Servette n’a pas ménagé ses efforts, dominant des Bâlois qui n’existaient qu’en contre (parfois dangereux, c’est vrai aussi). Mais il a fallu un exploit personnel. Et dans ces cas, les regards se tournent vers «Micha» Stevanovic. Quand il ne distille pas le caviar pour ses coéquipiers (comme contre Zurich), il s’en sert une louche lui-même.

Passe d’Ondoua vers le magicien, premier contrôle orienté du pied droit, un deuxième pour s’ouvrir une fenêtre de tir et là, silence. On déguste. Le ballon, enroulé du pied gauche, file dans le petit filet d’un Omlin impassible. Tout était trop parfait, le portier bâlois savait déjà, au départ du tir, qu’il irait le chercher au fond des filets. C’était la 87e minute, le temps des braves. Mais ne le dites pas à Stevanovic: dans son humilité maladive et touchante, il est sans doute persuadé d’avoir raté son match.

Nicolas, lui, a apprécié. Il est venu à Bâle avec son père et des amis. Ce but, le jeune Nicolas en parle sur le chemin du retour, avec admiration, prêt à revivre la pureté de la frappe une fois à la maison. Avec une manette de PlayStation à la main. «Un tir enroulé magnifique, lance-t-il. Avec la manette, c’est R1 et Rond.» Simple!
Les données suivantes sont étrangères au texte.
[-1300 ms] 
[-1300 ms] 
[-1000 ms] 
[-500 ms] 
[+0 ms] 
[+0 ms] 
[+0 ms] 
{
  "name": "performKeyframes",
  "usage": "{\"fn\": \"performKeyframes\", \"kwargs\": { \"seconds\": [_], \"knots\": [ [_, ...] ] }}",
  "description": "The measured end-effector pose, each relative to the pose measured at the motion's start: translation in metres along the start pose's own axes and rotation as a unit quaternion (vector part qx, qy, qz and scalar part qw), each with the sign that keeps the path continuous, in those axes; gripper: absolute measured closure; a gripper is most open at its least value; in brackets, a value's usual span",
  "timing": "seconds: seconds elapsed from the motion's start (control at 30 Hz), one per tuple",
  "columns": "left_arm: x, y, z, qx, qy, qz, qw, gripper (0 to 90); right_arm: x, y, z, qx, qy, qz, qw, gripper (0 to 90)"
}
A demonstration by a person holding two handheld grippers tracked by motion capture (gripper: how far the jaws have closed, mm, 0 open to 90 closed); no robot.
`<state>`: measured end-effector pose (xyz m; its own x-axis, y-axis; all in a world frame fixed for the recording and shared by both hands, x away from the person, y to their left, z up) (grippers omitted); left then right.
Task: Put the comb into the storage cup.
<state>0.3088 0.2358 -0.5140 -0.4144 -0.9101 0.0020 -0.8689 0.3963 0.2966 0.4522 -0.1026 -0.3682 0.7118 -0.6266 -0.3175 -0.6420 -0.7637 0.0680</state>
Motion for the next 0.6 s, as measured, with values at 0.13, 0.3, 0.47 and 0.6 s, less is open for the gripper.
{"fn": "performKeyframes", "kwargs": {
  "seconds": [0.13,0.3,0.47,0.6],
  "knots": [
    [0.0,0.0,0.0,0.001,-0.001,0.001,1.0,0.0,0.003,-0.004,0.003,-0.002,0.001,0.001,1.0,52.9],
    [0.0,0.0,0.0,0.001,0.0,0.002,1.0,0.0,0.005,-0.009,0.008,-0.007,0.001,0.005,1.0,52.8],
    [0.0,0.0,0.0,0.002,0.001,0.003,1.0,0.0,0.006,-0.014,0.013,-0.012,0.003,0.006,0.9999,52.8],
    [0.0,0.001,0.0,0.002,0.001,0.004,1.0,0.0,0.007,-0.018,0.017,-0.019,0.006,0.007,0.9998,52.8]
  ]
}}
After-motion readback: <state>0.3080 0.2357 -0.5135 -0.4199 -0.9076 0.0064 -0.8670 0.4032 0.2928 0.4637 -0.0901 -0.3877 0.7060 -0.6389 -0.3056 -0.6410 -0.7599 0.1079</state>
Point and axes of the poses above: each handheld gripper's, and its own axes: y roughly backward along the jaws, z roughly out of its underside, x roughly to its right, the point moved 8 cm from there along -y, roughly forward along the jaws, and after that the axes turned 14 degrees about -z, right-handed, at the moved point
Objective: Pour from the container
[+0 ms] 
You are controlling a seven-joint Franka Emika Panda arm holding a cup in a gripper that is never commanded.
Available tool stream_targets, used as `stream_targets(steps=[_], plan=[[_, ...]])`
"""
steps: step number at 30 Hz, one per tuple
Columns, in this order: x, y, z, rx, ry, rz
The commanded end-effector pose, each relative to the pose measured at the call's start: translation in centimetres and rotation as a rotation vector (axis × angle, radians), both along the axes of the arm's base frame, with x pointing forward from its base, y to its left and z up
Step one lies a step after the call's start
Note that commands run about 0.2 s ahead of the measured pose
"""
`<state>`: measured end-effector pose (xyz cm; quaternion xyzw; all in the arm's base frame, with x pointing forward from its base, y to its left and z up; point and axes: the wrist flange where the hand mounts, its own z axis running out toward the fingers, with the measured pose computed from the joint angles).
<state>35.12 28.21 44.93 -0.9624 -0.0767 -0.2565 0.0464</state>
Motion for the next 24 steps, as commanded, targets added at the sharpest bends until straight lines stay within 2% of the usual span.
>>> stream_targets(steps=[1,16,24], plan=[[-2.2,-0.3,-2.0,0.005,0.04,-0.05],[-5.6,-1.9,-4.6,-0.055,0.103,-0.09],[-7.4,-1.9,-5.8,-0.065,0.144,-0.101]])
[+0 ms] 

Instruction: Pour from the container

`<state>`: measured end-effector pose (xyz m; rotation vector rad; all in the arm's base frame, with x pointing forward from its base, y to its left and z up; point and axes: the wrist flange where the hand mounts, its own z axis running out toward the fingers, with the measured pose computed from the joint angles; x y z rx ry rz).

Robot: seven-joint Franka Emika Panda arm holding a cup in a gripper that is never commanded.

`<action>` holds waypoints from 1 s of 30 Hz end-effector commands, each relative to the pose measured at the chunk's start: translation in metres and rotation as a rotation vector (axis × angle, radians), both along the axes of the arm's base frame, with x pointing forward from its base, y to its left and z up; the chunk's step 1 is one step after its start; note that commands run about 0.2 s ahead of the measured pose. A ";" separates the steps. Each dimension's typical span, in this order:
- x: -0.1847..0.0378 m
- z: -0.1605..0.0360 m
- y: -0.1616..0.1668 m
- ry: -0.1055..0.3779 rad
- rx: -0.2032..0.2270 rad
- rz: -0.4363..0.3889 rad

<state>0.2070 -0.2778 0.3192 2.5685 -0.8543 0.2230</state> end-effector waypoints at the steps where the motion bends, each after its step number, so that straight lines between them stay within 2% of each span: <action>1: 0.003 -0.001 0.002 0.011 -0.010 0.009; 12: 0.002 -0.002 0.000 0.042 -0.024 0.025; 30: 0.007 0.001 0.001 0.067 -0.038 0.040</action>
Sur la pelouse, Stevanovic a fêté cette égalisation avec le banc. Parce que la force de Servette, c’est le groupe tout entier et qu’il n’est pas du genre, mais alors pas du tout, à tirer la couverture à lui.

Créé: 24.02.2020, 07h03

Bâle2(2) Servette2(0)

Parc Saint-Jacques, 20265 spectateurs.

Arbitre: M. Jaccottet.

Buts: 7e Stocker 1-0; 20e Frei 2-0; 75e Imeri 2-1 (pen.); 87e Stevanovic 2-2.

Bâle: Omlin; Widmer, Cömert, Alderete, Riveros; Xhaka; Stocker, Frei, Campo (73e Bunjaku), Petretta (81e Pululu); Cabral.

Servette: Frick; Sauthier, Rouiller, Sasso, Iapichino (75e Alves); Stevanovic, Cespedes (59e Imeri), Ondoua, Cognat; Tasar (89e Routis), Kone.

Avertissements:
2e Petretta (jeu dangereux), 28e Sauthier (jeu dur), 39e Iapichino (antijeu), 54e Stocker (jeu dur), 59e Imeri (jeu dur), 68e Alderete (jeu dur), 74e Cömert (jeu dur), 78e Ondoua (jeu dur).